What the exercise asks ::
The stretch from the line with "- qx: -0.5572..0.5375" through the line with "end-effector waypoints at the" in the records below: write it out exactly, and nothing else.

Records from a collection:
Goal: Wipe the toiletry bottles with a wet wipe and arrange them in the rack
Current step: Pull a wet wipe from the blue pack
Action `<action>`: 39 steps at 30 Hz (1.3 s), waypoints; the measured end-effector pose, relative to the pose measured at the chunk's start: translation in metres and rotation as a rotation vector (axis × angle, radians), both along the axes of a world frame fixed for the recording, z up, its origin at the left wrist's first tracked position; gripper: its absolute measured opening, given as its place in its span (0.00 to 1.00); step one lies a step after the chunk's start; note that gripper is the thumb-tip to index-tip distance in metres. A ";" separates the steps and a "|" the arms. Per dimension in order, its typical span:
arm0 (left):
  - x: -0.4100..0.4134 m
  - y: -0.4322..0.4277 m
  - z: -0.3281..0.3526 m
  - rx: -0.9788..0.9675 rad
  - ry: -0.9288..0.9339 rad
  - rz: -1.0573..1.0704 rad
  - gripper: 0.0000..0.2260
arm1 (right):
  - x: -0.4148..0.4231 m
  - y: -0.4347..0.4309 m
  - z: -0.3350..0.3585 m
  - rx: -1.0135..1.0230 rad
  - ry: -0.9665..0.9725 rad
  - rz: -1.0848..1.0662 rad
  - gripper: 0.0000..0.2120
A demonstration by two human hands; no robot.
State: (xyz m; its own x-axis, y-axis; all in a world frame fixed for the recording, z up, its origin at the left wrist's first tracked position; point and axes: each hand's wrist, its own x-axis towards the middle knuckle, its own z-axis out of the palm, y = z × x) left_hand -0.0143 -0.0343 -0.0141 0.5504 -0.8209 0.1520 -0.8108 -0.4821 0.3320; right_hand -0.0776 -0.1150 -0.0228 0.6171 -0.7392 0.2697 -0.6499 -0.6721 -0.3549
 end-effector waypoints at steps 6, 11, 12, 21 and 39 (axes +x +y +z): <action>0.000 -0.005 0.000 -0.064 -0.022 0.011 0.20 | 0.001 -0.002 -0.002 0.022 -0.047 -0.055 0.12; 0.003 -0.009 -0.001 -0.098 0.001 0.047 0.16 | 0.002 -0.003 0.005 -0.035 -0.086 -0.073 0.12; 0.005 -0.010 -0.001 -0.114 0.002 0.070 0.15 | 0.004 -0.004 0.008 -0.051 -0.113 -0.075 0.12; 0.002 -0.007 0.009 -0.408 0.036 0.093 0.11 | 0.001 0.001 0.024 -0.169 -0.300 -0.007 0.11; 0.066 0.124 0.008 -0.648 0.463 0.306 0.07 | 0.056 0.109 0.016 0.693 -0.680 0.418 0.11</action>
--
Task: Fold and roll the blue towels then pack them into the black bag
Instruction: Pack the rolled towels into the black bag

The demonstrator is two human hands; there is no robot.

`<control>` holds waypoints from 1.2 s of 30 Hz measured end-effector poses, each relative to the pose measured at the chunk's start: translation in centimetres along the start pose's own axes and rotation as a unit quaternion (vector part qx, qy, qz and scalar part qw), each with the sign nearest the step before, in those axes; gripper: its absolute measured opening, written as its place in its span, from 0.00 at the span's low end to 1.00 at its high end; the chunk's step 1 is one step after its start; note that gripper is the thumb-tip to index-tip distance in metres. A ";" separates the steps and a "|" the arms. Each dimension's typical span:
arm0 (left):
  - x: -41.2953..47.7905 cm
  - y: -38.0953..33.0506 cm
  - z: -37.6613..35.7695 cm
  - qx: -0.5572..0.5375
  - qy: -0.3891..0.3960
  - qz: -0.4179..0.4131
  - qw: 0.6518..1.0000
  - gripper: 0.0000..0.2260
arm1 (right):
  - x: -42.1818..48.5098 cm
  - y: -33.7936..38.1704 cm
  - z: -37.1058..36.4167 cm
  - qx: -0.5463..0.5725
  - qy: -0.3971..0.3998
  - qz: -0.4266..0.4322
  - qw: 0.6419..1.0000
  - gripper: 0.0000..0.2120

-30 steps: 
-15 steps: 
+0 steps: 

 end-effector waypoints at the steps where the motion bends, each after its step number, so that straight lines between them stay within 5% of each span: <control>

Answer area ::
  - qx: -0.5572..0.5375
  - qy: -0.3891..0.3960
  - qz: -0.4179..0.4131
  - qw: 0.6518..1.0000
  - gripper: 0.0000..0.2260
arm1 (right):
  - x: -42.1818..48.5098 cm
  - y: -33.7936..38.1704 cm
  - z: -37.1058..36.4167 cm
  - qx: -0.5463..0.5725
  - qy: -0.3971..0.3998
  - qz: -0.4266..0.4322
  - qw: 0.6419..1.0000
  - gripper: 0.0000..0.2120

-30 steps: 
-15 steps: 
+0 steps: 

 end-effector waypoints at the steps where the motion bends, each after its step number, so that straight lines between them stay within 5% of each span: <control>

No more is needed for this exercise.